Information shown -
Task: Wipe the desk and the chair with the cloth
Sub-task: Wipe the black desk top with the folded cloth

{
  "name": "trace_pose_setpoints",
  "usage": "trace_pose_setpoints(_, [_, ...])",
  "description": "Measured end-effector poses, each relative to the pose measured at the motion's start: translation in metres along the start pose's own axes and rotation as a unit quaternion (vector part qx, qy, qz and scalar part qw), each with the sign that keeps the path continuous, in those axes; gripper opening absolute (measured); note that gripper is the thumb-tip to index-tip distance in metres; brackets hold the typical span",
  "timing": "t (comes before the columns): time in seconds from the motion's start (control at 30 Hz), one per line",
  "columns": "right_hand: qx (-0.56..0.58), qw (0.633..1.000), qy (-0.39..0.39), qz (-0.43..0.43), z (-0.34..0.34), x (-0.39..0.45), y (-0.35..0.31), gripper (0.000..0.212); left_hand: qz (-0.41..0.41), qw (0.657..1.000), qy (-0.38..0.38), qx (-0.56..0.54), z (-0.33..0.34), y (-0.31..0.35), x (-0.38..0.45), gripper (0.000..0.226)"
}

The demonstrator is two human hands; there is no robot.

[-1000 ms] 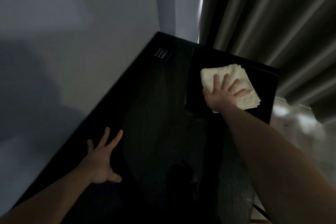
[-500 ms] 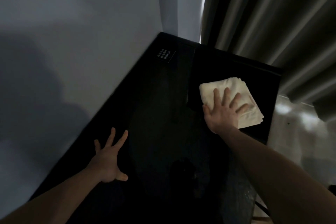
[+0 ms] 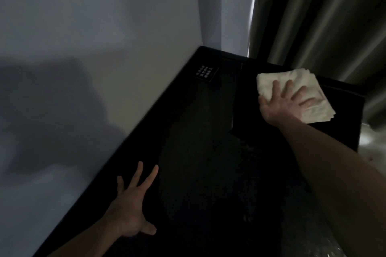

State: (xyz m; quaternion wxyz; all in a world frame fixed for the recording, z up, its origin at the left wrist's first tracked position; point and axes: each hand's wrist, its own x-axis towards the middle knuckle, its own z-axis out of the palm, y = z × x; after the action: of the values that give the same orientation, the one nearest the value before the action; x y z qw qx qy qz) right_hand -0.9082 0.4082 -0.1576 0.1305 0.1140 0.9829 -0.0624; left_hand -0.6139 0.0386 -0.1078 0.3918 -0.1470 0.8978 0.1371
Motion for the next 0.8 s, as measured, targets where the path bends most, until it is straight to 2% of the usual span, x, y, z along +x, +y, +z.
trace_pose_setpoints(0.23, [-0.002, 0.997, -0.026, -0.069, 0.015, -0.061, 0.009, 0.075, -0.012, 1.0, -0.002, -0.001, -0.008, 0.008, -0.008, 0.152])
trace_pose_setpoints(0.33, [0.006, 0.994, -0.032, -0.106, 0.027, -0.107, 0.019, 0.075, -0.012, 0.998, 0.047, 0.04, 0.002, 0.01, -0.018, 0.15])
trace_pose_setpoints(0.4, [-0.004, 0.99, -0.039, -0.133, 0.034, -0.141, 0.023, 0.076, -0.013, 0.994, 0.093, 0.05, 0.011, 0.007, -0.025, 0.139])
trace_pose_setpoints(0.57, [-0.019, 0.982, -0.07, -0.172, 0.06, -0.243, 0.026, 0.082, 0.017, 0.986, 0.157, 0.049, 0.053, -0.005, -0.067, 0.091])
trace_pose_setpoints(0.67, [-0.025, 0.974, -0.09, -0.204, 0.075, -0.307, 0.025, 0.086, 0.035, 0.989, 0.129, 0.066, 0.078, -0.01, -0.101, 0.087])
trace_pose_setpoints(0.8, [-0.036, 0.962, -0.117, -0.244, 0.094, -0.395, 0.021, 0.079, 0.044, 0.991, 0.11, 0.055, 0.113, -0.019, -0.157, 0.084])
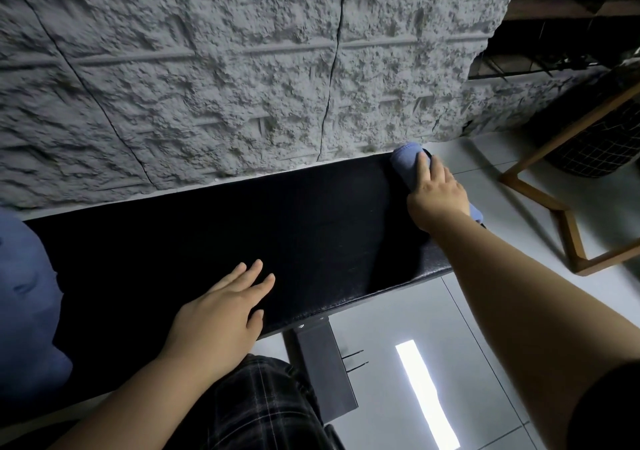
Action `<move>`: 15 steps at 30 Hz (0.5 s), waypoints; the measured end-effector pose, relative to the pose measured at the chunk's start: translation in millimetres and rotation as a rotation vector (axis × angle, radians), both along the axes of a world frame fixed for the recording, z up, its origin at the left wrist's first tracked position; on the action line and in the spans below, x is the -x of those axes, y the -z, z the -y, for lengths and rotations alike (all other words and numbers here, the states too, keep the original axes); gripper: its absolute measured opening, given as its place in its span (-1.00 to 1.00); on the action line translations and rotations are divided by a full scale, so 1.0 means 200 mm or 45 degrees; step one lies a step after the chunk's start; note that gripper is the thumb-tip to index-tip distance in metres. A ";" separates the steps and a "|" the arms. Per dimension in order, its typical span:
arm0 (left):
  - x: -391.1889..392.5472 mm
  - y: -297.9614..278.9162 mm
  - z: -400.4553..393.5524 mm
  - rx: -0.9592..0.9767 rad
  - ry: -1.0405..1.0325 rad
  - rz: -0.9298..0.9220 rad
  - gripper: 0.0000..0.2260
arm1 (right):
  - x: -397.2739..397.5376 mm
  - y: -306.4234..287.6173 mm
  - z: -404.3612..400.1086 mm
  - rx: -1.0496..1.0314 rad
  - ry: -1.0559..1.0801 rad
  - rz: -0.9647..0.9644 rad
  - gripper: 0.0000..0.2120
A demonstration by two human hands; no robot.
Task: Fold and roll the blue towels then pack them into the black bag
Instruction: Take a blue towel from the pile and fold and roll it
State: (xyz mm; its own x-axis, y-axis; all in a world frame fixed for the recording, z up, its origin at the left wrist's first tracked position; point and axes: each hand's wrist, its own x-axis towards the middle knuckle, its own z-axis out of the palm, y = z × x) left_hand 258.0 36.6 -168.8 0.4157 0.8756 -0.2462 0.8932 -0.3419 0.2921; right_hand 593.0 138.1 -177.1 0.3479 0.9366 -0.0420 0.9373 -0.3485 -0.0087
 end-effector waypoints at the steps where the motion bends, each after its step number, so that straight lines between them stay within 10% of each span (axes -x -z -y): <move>1: 0.00 0.00 0.00 -0.014 0.000 -0.006 -0.56 | -0.01 0.01 -0.01 0.014 0.000 0.008 -0.38; 15: -0.01 -0.02 0.02 -0.007 0.011 -0.050 -0.56 | -0.03 -0.01 -0.04 0.176 0.054 0.074 -0.33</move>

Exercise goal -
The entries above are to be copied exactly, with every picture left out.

Solution to the problem -
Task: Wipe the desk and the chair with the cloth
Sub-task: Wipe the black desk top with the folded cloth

{
  "name": "trace_pose_setpoints",
  "usage": "trace_pose_setpoints(_, [_, ...])",
  "description": "Measured end-effector poses, each relative to the pose measured at the motion's start: translation in metres along the start pose's own axes and rotation as a unit quaternion (vector part qx, qy, qz and scalar part qw), each with the sign that keeps the path continuous, in those axes; gripper opening absolute (measured); note that gripper is the thumb-tip to index-tip distance in metres; brackets hold the typical span",
  "timing": "t (comes before the columns): time in seconds from the motion's start (control at 30 Hz), one per line",
  "columns": "right_hand: qx (-0.56..0.58), qw (0.633..1.000), qy (-0.39..0.39), qz (-0.43..0.43), z (-0.34..0.34), x (-0.39..0.45), y (-0.35..0.31), gripper (0.000..0.212); left_hand: qz (-0.41..0.41), qw (0.657..1.000), qy (-0.38..0.38), qx (-0.56..0.54), z (-0.33..0.34), y (-0.31..0.35), x (-0.38..0.45), gripper (0.000..0.226)"
}

The demonstrator is two human hands; there is no robot.

[-1000 ms] 
[-500 ms] 
[+0 ms] 

State: (xyz m; quaternion wxyz; all in a world frame fixed for the recording, z up, its origin at the left wrist's first tracked position; point and axes: each hand's wrist, its own x-axis towards the middle knuckle, its own z-axis out of the palm, y = z × x; after the action: of the values that give the same orientation, the one nearest the value before the action; x y z qw qx qy qz) right_hand -0.9082 0.4082 -0.1576 0.1305 0.1140 0.9829 -0.0624; left_hand -0.6139 0.0386 -0.1078 0.3918 -0.1470 0.8978 0.1371
Motion for the next 0.8 s, as measured, targets where the path bends most, until it is straight to 2% of the usual span, x, y, z along +x, +y, +z.
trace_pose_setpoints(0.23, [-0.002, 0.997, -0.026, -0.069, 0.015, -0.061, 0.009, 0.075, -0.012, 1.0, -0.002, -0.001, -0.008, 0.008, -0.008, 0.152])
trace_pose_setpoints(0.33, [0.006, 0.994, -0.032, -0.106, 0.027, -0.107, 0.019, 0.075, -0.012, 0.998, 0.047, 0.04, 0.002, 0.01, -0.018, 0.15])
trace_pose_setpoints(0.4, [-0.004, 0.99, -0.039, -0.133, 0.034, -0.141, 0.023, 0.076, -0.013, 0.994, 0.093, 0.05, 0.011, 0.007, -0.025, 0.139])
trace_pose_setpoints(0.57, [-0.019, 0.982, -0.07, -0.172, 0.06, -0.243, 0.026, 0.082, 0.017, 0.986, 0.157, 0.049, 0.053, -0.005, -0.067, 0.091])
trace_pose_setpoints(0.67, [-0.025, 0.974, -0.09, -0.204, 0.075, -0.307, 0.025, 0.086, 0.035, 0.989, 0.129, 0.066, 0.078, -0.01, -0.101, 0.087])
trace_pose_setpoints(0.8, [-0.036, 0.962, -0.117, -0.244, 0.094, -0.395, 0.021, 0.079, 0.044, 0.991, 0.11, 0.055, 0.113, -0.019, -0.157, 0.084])
Action `<move>`: 15 steps at 30 Hz (0.5 s), waypoints; the measured end-effector pose, relative to the pose measured at the chunk's start: translation in millimetres and rotation as a rotation vector (axis × angle, radians), both along the axes of a world frame fixed for the recording, z up, its origin at the left wrist's first tracked position; on the action line and in the spans below, x is the -x of those axes, y the -z, z the -y, for lengths and rotations alike (all other words and numbers here, the states too, keep the original axes); gripper: its absolute measured opening, given as its place in its span (-1.00 to 1.00); on the action line translations and rotations are divided by a full scale, so 1.0 means 200 mm or 45 degrees; step one lies a step after the chunk's start; note that gripper is the thumb-tip to index-tip distance in metres. A ";" separates the steps and a "|" the arms. Per dimension in order, its typical span:
arm0 (left):
  - x: -391.1889..392.5472 mm
  - y: -297.9614..278.9162 mm
  - z: -400.4553..393.5524 mm
  - rx: -0.9592..0.9767 rad
  - ry: -1.0405..1.0325 rad
  - rz: -0.9298..0.9220 rad
  - gripper: 0.0000..0.2260
arm1 (right):
  - x: -397.2739..397.5376 mm
  - y: -306.4234..287.6173 mm
  - z: -404.3612..400.1086 mm
  - rx: -1.0496..1.0314 rad
  - ry: -1.0559..1.0801 rad
  - rz: -0.9647..0.9644 rad
  - gripper: 0.0000..0.2120
A demonstration by two human hands; no robot.
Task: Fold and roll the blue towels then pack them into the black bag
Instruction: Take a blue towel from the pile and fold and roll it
State: (xyz mm; its own x-axis, y-axis; all in a world frame fixed for the recording, z up, its origin at the left wrist's first tracked position; point and axes: each hand's wrist, its own x-axis towards the middle knuckle, its own z-axis out of the palm, y = z × x) left_hand 258.0 36.6 -168.8 0.4157 0.8756 -0.2462 0.8932 -0.3419 0.2921; right_hand 593.0 138.1 -177.1 0.3479 0.9366 -0.0420 0.9373 -0.3485 -0.0087
 end-effector waypoints at the steps where the motion bends, each after its step number, so that straight lines between them stay within 10% of each span (axes -x -z -y): <move>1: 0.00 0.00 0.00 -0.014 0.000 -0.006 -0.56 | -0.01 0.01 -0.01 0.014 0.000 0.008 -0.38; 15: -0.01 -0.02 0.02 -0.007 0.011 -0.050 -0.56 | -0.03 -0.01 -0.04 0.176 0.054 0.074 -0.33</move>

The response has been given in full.